- ASSIGNED TASK -
Look over the lines below. Report each one that includes the string "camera".

- RECORDED DATA -
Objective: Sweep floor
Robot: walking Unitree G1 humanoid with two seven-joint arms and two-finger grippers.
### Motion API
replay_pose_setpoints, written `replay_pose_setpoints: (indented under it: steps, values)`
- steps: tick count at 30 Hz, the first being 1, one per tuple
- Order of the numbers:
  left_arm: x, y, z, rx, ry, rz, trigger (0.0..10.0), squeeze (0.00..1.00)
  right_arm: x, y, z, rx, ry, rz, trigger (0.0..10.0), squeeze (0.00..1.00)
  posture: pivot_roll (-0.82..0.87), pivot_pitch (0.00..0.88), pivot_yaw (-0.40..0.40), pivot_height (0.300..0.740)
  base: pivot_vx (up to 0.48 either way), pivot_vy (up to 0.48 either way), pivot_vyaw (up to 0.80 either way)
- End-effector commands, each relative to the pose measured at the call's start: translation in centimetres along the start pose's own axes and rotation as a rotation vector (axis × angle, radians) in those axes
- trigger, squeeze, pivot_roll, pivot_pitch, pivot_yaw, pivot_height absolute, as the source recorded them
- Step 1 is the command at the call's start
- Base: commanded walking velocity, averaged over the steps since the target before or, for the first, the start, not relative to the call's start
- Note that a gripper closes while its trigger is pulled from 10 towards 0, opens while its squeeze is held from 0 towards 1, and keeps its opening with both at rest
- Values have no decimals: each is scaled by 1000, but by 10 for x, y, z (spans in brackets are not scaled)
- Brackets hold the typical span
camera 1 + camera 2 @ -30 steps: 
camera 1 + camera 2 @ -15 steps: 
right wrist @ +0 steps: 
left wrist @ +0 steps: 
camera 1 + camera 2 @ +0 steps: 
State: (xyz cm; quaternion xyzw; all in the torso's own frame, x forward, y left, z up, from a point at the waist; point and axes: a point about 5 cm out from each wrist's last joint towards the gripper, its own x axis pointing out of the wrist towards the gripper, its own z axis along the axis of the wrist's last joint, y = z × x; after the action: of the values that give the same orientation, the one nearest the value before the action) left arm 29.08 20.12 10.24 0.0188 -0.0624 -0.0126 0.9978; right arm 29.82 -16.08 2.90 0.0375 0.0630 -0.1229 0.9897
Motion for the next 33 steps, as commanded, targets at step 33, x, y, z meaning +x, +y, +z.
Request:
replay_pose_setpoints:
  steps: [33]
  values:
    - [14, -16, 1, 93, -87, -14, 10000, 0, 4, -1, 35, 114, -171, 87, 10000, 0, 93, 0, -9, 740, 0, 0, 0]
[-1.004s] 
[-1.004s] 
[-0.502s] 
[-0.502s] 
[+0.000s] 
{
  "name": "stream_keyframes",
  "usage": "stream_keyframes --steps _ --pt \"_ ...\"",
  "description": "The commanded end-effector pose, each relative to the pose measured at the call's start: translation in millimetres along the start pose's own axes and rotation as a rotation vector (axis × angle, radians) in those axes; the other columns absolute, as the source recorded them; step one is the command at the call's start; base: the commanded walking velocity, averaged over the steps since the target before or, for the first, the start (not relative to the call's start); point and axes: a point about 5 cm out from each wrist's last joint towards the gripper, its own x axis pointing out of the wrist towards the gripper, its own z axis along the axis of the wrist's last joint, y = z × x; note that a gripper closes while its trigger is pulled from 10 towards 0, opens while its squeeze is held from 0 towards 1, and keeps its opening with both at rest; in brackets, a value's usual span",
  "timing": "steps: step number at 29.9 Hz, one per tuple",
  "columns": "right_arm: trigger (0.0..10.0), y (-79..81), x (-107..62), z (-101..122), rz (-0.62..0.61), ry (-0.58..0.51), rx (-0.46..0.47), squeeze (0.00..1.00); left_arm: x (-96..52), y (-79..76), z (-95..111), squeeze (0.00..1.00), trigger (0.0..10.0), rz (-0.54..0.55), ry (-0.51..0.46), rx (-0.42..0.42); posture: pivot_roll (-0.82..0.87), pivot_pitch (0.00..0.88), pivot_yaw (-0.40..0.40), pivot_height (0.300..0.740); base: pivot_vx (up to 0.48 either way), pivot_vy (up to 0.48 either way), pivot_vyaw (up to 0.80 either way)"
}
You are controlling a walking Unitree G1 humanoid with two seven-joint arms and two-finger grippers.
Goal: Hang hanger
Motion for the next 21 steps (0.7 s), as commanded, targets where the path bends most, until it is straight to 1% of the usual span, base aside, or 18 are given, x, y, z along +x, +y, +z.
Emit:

- EXERCISE RESULT -
camera 1 + camera 2 @ -30 steps: 
camera 1 + camera 2 @ -15 steps: 
camera 1 + camera 2 @ +0 steps: 

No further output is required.